Which are the books that can teach me the basics of technical analysis?

Some basic books on technicals are :-

  • NCFM Module on Techncial Analysis
  • Timing the Market by Curtis M Arnold
  • Technical Analysis from A to Z - Steven Achelis
  • Technical Analysis Explained - Martin J Pring
  • Getting Started in Technical Analysis by Jack Schwager
  • How to Make Money in Stocks by William O’Neil

Who are some of the reputed technical analysts globally?

There are many analysts who write on technicals. However, a few famous names to follow are

  • Peter Brandt - @PeterLBrandt
  • J.C. Parets - @allstarcharts
  • Ralph Acampora CMT - @Ralph_Acampora
  • Mark Minervini - @markminervini
  • Steve Burns - @SjosephBurns
  • Martin Pring -  @martin_pring
  • Ned Davis - @NDR_Research
  • John Bollinger - @bbands
Are there any formal training courses to become a technical analyst? 

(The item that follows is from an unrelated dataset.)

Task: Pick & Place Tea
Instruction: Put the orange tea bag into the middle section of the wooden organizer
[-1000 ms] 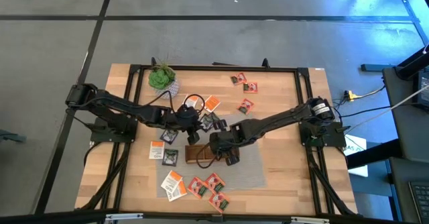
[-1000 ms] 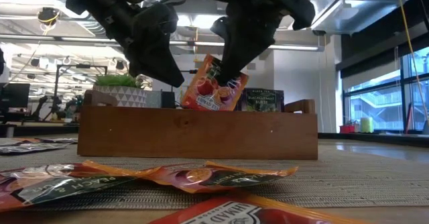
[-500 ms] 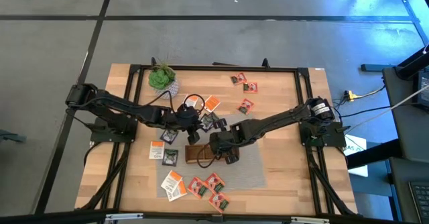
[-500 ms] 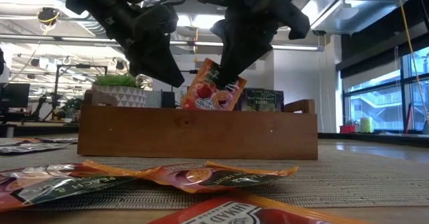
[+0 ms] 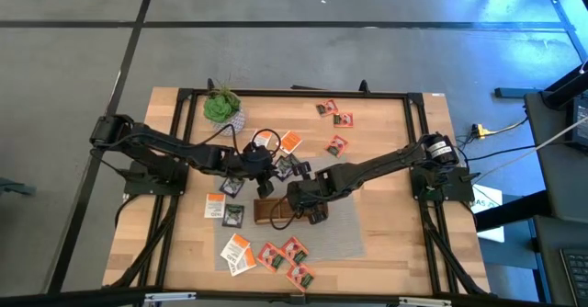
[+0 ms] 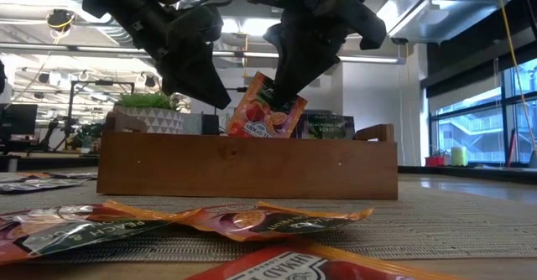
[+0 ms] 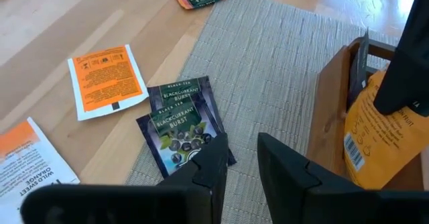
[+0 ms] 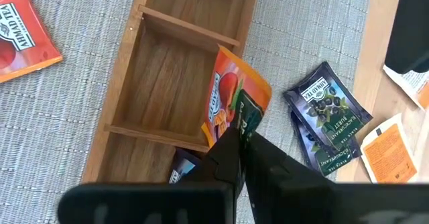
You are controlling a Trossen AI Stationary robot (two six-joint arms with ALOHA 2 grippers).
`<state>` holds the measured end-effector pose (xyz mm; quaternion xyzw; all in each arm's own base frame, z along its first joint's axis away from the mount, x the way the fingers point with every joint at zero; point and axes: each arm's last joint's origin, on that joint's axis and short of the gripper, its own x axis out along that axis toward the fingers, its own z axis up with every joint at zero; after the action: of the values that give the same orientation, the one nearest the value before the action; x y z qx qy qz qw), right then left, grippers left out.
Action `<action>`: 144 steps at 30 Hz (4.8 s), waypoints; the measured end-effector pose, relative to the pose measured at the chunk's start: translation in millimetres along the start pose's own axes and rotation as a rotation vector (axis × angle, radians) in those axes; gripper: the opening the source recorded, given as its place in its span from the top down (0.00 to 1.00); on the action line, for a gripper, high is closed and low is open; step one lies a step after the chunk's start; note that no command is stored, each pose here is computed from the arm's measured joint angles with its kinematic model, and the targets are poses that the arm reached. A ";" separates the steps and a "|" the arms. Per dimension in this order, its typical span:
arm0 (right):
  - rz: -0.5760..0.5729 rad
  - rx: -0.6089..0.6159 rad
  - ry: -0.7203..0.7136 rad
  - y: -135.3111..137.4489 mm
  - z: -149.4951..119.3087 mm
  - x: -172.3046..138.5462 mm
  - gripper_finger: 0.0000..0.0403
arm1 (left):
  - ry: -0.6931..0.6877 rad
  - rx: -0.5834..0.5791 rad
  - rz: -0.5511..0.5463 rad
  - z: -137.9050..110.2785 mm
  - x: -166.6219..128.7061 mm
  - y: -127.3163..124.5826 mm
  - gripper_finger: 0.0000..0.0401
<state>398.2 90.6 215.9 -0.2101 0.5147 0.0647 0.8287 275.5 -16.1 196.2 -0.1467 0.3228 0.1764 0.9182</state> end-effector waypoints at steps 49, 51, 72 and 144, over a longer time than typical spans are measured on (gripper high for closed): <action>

Yes, there are many training courses available for Technical Analysis.

NCFM has a certification module on Technical Analysis. Apart from NCFM, there are numerous private tutors providing paid courses on technical analysis. One can find them on Twitter or Google. Course content varies from basic to advanced technicals. One needs to read carefully about the course content before joining a training course. Training courses are available in both webinar and seminar format.

While many training courses may be available, one needs to practice what is taught. The markets are different every single day and the skill lies in identifying the type of market where the tools you have and learnt actually works.

It takes 10,000 hours to master something, and technical analysis is no different. It can't be broken down into easy-to-follow webinars/seminars with a guarantee to make you rich. Technical analysis trainings are merely a starting point of the long journey ahead.

Q: I haven’t heard of billionaire traders, other than George Soros. But there are plenty of billionaire value investors? Why is that?

There are a few hedge fund traders in the US who have made billions not being a value investor. Some of them are Steven Cohen, Paul Tudor Jones Jr., Ray Dalio, and James Simons etc.

The market in the US is huge in terms of liquidity and one can buy and sell large chunks of shares in that market. In India, barring a handful of stocks, liquidity is not adequate for trading large chunks of volumes. That is one of the reasons why there few billionaire traders in India. However, noted value investor Rakesh Jhunjhunwala has mentioned that trading helped him to create the capital, which he multiplied many times over through value investing.

Trading returns are lower as compared to investing. There a few aspects which put traders at a disadvantage.

Think of the chart trader as trading company and the value investor as an innovation/FMCG Company. For a trading company, the volume of goods traded are huge, but margins are thin. In an innovation/FMCG company, the focus is more on margins than volumes. In time, there could be some blockbuster products that could bring in windfall gains.

For example, a really long term investor can be lucky even though 9 stocks in his portfolio of 10 were losers. If one stock in the portfolio appreciates 100 times in value, it will more than compensate for the other losses, and the overall portfolio will deliver a return better than the benchmark indices.

Shorter the time frame, higher is the skillset and discipline needed, and lower the success ratio.

A trader may not necessarily keep his capital locked for long periods of time in the stocks that he trades in. Often, it may not be possible to do that, because he will need to deposit margins with stock exchanges, on his outstanding positions.

Also, sudden swings could trigger stop-loss limits and force a trader to exit his position in the short term.

Hypothetically even the best of traders may not end up making Rs 5000 crores if he cannot buy and sell Rs 500 crore of securities with a minimum impact on the price of that stock.